The first thing to do to run the examples is loading the package etree.

library(etree)

# Data generation

We need data for our examples. We can use the same covariates for regression and classification, and then change only the response. Let us consider $$100$$ observations divided into four equal-sized and disjoint groups $$G_1, G_2, G_3, G_4$$. The response variable for regression is defined as:

$Y^R_i \sim \begin{cases} \mathcal{N}(0, 1) & \text{for} \; i \in G_1\\ \mathcal{N}(1, 1) & \text{for} \; i \in G_2\\ \mathcal{N}(2, 1) & \text{for} \; i \in G_3\\ \mathcal{N}(3, 1) & \text{for} \; i \in G_4 \end{cases}.$

The corresponding R object must be of class “numeric” to be correctly recognized by eforest() as a response variable for regression.

# Set seed
set.seed(123)

# Number of observation
n_obs <- 100

# Response variable for regression
resp_reg <- c(rnorm(n_obs / 4, mean = 0, sd = 1),
rnorm(n_obs / 4, mean = 2, sd = 1),
rnorm(n_obs / 4, mean = 4, sd = 1),
rnorm(n_obs / 4, mean = 6, sd = 1))

The response for classification is a nominal variable measured at four different levels: $$1, 2, 3, 4$$. For each group, observations are randomly assigned one of the four levels. The probability distribution is different for each group, and it gives the largest probability to the level equal to the index of the group, uniformly allocating the rest to the other three levels. For example, the response variable for the first group is the following:

$Y^C_i \sim \begin{cases} 1 & p = 0.85 \\ 2 & p = 0.05 \\ 3 & p = 0.05 \\ 4 & p = 0.05 \end{cases}, \quad \text{for} \; i \in G_1.$

The same holds for $$G_2, G_3, G_4$$, except for switching each time the probabilities in such a way that the most probable level matches the index of the group.

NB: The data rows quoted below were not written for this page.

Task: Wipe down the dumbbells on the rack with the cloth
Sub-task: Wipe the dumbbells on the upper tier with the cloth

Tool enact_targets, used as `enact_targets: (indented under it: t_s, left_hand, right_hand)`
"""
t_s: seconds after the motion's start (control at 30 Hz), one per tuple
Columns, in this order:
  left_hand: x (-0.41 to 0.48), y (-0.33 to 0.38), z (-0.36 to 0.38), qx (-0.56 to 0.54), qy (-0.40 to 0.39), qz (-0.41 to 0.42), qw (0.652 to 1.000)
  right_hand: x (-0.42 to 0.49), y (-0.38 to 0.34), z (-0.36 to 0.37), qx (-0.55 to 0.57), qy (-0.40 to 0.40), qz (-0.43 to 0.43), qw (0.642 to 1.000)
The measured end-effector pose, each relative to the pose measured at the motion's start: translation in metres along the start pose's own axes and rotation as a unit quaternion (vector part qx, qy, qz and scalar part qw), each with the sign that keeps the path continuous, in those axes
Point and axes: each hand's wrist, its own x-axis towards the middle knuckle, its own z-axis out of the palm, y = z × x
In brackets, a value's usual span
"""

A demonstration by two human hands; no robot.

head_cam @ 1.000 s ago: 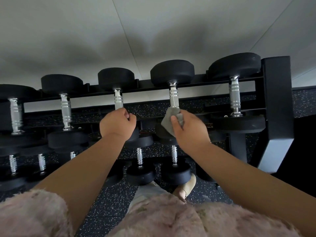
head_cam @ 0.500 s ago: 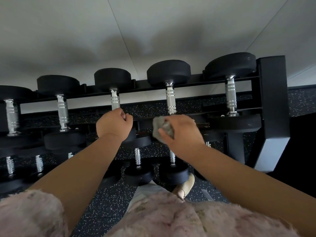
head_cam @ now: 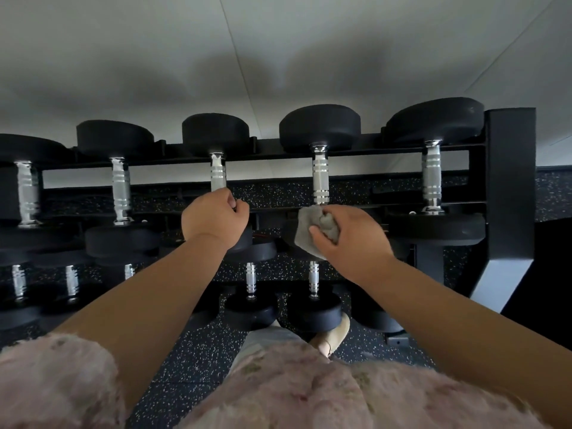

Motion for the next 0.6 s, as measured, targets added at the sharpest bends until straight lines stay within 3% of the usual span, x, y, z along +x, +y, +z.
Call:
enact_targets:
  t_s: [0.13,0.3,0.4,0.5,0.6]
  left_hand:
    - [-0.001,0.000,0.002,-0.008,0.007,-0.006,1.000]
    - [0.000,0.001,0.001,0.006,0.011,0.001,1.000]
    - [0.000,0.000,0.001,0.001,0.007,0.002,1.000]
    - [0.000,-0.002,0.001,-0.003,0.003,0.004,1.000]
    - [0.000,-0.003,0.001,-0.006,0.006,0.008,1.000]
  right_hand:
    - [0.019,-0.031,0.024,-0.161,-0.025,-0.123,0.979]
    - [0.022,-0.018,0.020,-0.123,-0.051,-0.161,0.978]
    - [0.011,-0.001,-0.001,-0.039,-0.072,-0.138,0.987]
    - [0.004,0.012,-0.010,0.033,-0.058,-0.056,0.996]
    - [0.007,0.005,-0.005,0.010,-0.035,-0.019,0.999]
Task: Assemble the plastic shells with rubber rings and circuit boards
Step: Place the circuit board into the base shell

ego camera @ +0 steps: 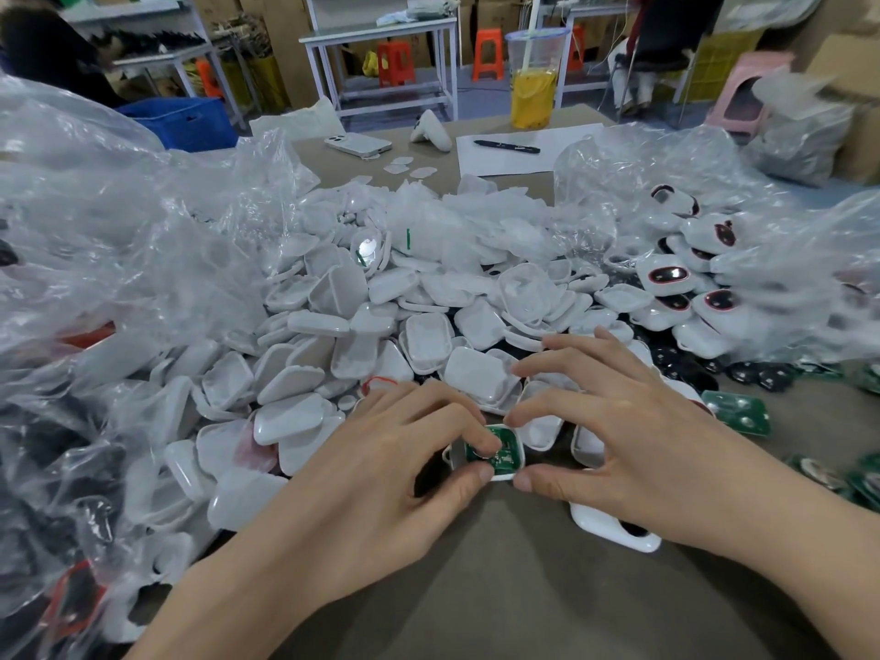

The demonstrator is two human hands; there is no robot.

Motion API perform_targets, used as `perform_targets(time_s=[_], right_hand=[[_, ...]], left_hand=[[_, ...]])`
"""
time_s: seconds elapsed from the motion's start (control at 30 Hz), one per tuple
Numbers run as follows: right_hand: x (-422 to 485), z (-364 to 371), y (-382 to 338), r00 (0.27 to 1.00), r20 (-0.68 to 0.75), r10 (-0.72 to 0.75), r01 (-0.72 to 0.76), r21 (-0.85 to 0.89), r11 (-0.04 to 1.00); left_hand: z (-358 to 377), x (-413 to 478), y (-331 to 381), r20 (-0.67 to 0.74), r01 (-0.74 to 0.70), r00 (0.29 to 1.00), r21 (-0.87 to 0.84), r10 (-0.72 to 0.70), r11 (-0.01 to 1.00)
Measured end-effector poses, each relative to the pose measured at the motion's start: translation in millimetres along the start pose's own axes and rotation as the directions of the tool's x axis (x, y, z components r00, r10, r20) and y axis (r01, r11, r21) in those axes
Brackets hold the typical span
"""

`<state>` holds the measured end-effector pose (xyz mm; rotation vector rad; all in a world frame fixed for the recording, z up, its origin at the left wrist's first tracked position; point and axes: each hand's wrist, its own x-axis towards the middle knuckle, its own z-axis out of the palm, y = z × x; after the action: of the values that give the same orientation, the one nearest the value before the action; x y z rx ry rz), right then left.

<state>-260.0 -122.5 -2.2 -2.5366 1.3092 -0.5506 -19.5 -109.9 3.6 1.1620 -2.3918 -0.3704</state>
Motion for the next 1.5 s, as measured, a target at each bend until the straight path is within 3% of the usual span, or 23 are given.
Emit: perform_targets(time_s=[0.77,1.03,1.5], right_hand=[[3,2,-3,0.994,-0.040,-0.099,0.101,0.038,0.994],[2,3,-3,0.995,-0.051,-0.083,0.085,0.039,0.996],[1,0,-6,0.995,-0.021,-0.101,0.102,0.013,0.995]], left_hand=[[-2,0,-1,0.039,-0.025,0.999,0.058,0.022,0.998],[-24,0,-13,-0.150,0.081,0.987,0.095,-0.066,0.992],[-16,-2,-4,0.061,0.024,0.998,0.139,-0.033,0.990]])
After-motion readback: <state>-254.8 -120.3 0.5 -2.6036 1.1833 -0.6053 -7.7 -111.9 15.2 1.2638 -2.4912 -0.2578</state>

The response variable for classification must be defined as a factor to be correctly identified by eforest().

# Response variable for classification
resp_cls <- factor(c(sample(x = 1:4, size = n_obs / 4, replace = TRUE,
prob = c(0.85, 0.05, 0.05, 0.05)),
sample(x = 1:4, size = n_obs / 4, replace = TRUE,
prob = c(0.05, 0.85, 0.05, 0.05)),
sample(x = 1:4, size = n_obs / 4, replace = TRUE,
prob = c(0.05, 0.05, 0.85, 0.05)),
sample(x = 1:4, size = n_obs / 4, replace = TRUE,
prob = c(0.05, 0.05, 0.05, 0.85))))

For both tasks, covariates are defined as follows:

1. Numeric: $X_{1i} \sim \begin{cases} \mathcal{U}[0, 0.55] & \text{for} \; i \in G_1\\ \mathcal{U}[0.45, 1] & \text{for} \; i \in G_2 \cup G_3 \cup G_4 \end{cases};$

2. Nominal: $X_{2i} \sim \begin{cases} \text{Bern}(0.1) & \text{for} \; i \in G_2\\ \text{Bern}(0.9) & \text{for} \; i \in G_1 \cup G_3 \cup G_4 \end{cases};$

3. Functions: $X_{3i} \sim \begin{cases} \mathcal{GP}(0, I_{100}) & \text{for} \; \in G_3\\ \mathcal{GP}(1, I_{100}) & \text{for} \; \in G_1 \cup G_2 \cup G_4 \end{cases},$

where $$\mathcal{GP}$$ is a Gaussian random process over $$100$$ evaluation points from $$0$$ to $$1$$;

1. Graphs: $X_{4i} \sim \begin{cases} \text{ER}(100, 0.1) & \text{for} \; \in G_4\\ \text{ER}(100, 0.9) & \text{for} \; \in G_1 \cup G_2 \cup G_3 \end{cases},$

where $$\text{ER}(n, p)$$ is an Erdős–Rényi random graph with $$n$$ vertices and $$p$$ as connection probability.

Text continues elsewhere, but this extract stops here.